• [Work item]
Would you return exactly the lines below from the line with "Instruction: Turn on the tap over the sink" through the line with "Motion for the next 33", both included, and nothing else, leaving out the pictures?

• [Given entries]
★ ★ ★ ★ ★ ★ ★

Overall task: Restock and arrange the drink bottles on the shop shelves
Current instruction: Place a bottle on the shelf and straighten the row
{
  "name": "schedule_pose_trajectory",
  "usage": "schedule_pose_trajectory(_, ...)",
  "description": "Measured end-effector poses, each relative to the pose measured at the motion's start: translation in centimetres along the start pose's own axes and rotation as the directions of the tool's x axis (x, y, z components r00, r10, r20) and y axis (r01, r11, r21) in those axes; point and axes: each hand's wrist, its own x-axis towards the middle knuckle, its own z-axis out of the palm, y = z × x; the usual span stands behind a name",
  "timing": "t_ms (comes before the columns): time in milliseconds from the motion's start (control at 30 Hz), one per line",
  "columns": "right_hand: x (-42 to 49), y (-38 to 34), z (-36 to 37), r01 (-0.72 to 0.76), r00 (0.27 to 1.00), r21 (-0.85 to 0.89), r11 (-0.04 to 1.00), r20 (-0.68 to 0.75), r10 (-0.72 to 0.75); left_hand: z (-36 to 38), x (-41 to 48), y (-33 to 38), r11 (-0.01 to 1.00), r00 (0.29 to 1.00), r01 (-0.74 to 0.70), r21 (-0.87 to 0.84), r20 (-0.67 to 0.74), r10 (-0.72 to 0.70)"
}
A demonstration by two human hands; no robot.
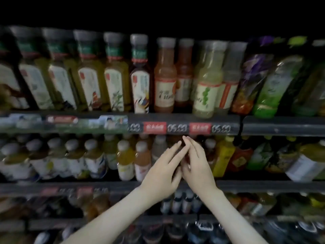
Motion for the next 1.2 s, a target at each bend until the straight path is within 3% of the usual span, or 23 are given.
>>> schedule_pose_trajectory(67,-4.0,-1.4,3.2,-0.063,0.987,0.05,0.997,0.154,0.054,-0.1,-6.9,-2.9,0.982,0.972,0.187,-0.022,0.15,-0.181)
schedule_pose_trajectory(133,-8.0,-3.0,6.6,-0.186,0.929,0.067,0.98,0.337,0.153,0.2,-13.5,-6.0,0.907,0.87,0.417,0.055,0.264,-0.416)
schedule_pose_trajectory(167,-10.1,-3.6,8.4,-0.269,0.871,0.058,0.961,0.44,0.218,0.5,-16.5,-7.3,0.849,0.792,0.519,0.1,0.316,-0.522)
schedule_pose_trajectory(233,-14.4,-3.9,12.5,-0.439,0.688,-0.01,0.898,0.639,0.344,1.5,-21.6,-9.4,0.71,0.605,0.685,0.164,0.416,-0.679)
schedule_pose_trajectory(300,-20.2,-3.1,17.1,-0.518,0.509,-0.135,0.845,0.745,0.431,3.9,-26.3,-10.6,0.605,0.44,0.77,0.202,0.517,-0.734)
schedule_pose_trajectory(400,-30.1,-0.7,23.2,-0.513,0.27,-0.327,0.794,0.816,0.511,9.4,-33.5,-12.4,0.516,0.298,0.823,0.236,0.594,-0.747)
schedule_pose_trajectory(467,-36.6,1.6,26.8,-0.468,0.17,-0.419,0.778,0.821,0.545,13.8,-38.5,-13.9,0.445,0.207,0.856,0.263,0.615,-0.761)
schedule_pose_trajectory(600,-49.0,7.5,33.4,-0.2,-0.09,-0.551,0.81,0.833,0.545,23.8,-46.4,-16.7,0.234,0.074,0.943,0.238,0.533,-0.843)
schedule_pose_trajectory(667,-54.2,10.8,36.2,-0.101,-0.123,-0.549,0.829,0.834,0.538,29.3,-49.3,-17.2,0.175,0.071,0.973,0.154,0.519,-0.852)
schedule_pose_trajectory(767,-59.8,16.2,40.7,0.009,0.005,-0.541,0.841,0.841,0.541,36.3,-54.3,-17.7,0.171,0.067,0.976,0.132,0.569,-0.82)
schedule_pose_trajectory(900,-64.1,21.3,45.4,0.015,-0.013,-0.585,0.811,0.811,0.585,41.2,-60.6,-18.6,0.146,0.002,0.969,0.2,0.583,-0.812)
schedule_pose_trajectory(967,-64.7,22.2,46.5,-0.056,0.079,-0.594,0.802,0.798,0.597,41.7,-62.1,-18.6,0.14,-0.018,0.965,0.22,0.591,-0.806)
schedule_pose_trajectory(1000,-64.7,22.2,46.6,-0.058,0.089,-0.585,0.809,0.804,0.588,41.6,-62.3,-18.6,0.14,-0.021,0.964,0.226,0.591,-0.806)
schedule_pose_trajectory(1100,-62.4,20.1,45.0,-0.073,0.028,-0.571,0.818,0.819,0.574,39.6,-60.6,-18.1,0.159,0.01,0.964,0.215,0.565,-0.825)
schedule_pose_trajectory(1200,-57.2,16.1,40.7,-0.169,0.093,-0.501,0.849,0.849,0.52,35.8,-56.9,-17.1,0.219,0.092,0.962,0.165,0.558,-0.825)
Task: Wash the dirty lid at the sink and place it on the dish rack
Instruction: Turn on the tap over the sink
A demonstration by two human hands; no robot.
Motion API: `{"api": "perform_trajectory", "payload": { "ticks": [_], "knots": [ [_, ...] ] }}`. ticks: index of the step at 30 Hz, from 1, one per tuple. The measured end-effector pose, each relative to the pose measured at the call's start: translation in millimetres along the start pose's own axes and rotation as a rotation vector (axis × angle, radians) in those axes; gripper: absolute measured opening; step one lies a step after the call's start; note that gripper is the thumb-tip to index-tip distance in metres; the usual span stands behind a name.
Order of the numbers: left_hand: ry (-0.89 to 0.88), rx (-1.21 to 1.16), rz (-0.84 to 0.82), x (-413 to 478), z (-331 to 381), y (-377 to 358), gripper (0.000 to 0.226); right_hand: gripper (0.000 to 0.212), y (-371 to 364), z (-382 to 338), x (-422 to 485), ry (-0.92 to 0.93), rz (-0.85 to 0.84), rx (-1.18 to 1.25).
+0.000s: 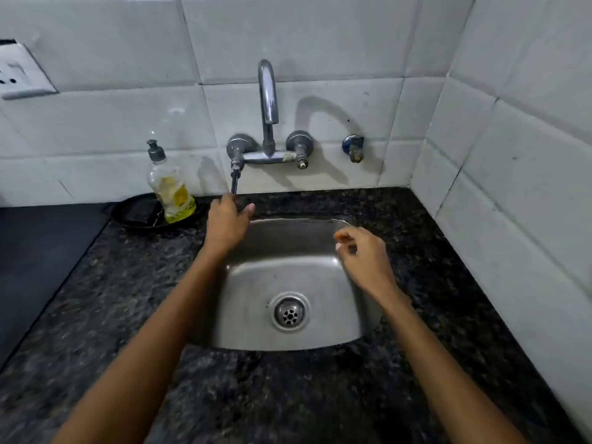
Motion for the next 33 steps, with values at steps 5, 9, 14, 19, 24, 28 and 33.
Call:
{"api": "perform_trajectory", "payload": {
  "ticks": [5,9,14,19,24,28,33],
  "knots": [
    [0.097,0.052,-0.024,44.3,4.0,-13.0,0.052,0.02,-7.5,30.2,29.9,-0.069,0.003,0.029],
    [0.133,0.053,0.009,72.6,9.3,-24.6,0.05,0.019,-12.1,42.8,43.0,-0.097,0.034,0.04],
    [0.294,0.039,0.105,94.1,15.6,-28.3,0.059,0.019,-16.1,51.5,47.6,-0.15,0.037,0.03],
    [0.42,-0.14,0.128,110.8,2.3,-30.8,0.047,0.02,-18.8,50.2,55.7,-0.178,0.029,0.01],
    [0.683,-1.059,-0.069,115.6,-2.9,-49.0,0.043,0.019,-17.4,51.2,56.1,-0.19,0.036,0.023],
    [0.641,-1.043,-0.238,100.2,0.9,-34.6,0.045,0.018,-15.7,49.0,51.1,-0.189,0.034,0.017],
    [0.607,-0.813,-0.371,67.3,-15.2,-29.1,0.027,0.018,-31.7,36.7,35.7,-0.157,-0.02,0.032]
  ]
}}
Point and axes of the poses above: each hand's wrist, its own x-axis towards the middle knuckle, its own y-axis out of the back of the hand, z = x × y, the point moved 4 cm from there along x, towards the middle knuckle, and after that the axes turned 4 degrees about x, right-handed, at the moved point
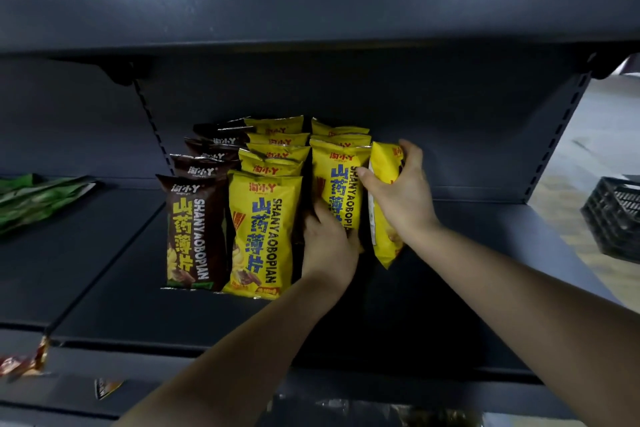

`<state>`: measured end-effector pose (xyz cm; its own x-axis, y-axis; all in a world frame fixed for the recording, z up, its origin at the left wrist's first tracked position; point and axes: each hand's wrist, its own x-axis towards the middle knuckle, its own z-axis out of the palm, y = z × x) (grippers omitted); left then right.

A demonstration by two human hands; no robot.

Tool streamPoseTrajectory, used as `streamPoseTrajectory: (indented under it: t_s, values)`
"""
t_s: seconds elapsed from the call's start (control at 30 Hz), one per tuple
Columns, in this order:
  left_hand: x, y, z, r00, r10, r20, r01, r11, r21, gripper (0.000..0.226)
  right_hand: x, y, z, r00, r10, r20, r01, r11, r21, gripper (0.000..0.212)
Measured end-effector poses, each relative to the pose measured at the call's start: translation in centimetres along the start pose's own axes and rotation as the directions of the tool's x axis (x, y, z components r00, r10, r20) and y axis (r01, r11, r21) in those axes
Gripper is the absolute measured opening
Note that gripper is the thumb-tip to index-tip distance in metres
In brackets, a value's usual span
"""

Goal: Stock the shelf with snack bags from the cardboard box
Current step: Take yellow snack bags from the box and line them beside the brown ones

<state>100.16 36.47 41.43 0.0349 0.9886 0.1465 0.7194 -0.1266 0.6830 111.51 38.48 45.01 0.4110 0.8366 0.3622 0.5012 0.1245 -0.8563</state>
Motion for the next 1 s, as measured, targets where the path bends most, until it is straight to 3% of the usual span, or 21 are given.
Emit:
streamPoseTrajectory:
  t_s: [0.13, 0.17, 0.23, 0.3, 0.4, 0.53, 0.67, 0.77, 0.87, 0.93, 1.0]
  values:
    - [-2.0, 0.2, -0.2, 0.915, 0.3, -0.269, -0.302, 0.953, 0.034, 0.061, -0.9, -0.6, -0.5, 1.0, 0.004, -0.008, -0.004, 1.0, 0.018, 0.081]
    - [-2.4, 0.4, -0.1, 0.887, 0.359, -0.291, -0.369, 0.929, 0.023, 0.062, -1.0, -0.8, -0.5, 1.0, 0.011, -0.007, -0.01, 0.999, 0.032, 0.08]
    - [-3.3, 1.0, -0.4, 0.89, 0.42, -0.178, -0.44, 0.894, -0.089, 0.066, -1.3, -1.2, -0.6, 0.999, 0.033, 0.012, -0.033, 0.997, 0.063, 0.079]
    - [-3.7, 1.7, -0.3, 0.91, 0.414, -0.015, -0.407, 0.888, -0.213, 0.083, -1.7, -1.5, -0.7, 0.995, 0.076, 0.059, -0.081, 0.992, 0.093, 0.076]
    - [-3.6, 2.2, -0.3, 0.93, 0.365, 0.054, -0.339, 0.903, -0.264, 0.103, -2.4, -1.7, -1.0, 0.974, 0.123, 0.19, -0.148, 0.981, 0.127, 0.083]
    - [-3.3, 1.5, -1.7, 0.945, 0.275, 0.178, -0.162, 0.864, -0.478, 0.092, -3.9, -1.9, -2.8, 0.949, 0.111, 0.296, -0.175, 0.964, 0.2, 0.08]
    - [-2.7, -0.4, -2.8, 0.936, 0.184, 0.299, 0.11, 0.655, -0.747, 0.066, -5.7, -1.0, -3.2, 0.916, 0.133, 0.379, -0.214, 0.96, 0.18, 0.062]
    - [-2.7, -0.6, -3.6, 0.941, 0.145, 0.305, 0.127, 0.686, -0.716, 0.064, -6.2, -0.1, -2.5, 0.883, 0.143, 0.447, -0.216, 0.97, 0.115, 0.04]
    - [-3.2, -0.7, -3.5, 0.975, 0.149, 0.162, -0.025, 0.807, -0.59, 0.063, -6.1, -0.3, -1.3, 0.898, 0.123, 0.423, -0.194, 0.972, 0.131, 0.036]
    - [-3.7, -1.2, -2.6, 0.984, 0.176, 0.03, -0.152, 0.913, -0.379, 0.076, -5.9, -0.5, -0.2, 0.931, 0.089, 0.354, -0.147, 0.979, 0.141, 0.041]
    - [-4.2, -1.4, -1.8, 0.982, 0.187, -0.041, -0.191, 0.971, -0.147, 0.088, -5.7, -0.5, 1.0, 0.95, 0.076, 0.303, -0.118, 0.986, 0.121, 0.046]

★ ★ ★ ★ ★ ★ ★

• [Solution for this task]
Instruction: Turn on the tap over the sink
A demonstration by two human hands; no robot.
Motion API: `{"api": "perform_trajectory", "payload": { "ticks": [_], "knots": [ [_, ...] ] }}`. ticks: index of the step at 30 Hz, from 1, one per tuple. The measured end-effector pose, each relative to the pose measured at the call's start: translation in millimetres along the start pose's own axes and rotation as a rotation vector (axis × angle, radians) in those axes; gripper: absolute measured opening; step one lies a step after the call's start; note that gripper is the thumb-tip to index-tip distance in metres; the usual span stands behind a name.
Order of the numbers: left_hand: ry (-0.89 to 0.88), rx (-1.21 to 1.16), rz (-0.84 to 0.82), x (-413 to 478), z (-331 to 381), y (-377 to 358), gripper (0.000 to 0.226); right_hand: gripper (0.000 to 0.212), y (-371 to 364), z (-382 to 338), x (-422 to 485), ry (-0.92 to 0.93), rz (-0.85 to 0.84), rx (-1.18 to 1.25).
+0.000s: 
Motion for the next 33 steps, with values at steps 5, 9, 14, 19, 24, 28 and 33.

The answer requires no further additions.